Academic researchers in India and the U.S. are taking several different approaches to addressing the fairness of face biometrics for people from different demographics, and the datasets used to train the biometric algorithms.
IIT researchers develop FPR framework
Researchers from the Indian Institute of Technology (IIT) Jodhpur have developed a framework to evaluate datasets on a “fairness, privacy, and regulatory” (FPR) scale, aiming to tackle concerns of bias and ethical lapses in AI systems tailored for the Indian context.
According to a PTI report published by The Week Magazine, Mayank Vatsa, professor at IIT Jodhpur and corresponding author of the study implies that when building a facial recognition system specifically for India, it is best to prioritize datasets that reflect the diversity of facial features and skin tones that exist in the region.

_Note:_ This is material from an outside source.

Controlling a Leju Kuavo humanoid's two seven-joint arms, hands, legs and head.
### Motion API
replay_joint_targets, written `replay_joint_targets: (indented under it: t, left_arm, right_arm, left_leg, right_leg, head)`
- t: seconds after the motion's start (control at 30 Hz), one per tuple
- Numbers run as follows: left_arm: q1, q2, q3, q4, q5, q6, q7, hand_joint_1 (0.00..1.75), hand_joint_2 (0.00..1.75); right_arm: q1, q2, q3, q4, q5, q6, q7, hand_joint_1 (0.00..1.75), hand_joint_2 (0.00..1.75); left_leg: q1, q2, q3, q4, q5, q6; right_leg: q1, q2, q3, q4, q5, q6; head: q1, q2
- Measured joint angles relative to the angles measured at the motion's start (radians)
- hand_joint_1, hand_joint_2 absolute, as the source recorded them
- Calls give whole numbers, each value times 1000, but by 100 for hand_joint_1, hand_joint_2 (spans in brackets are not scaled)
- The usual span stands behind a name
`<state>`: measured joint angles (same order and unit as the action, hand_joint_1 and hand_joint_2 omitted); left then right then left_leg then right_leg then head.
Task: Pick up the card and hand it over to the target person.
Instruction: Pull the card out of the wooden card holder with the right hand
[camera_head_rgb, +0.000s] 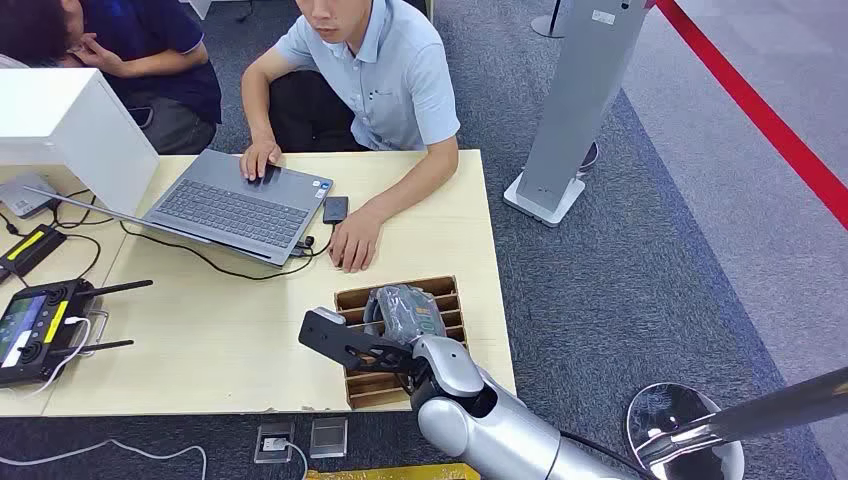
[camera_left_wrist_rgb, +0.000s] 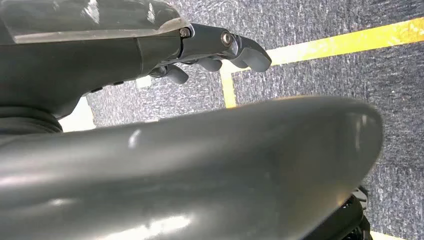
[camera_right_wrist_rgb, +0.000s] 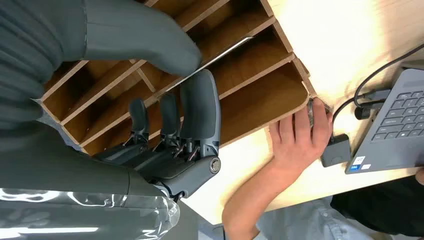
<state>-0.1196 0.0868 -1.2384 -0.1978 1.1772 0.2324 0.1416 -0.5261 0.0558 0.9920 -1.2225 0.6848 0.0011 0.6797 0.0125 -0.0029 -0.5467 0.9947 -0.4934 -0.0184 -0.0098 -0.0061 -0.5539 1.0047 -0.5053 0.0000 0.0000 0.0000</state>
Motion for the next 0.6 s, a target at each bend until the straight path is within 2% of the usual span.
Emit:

The framework, developed with international collaborators and published in Nature Machine Intelligence in August, assigns an FPR score to datasets. It evaluates fairness by assessing demographic representation, privacy by identifying vulnerabilities that may lead to data breaches, and regulatory compliance by checking adherence to legal and ethical standards.
The researchers audited 60 datasets, including 52 biometric face-based datasets and eight chest X-ray datasets, finding widespread deficiencies. About 90 percent of face datasets scored poorly, with most failing to meet fairness and compliance standards.
SMU and WVU explore synthetic data’s potential
As AI applications in facial recognition expand globally, researchers from Southern Methodist University (SMU) and West Virginia University (WVU) are also spearheading efforts to address long standing issues of bias, fairness, and security in the technology.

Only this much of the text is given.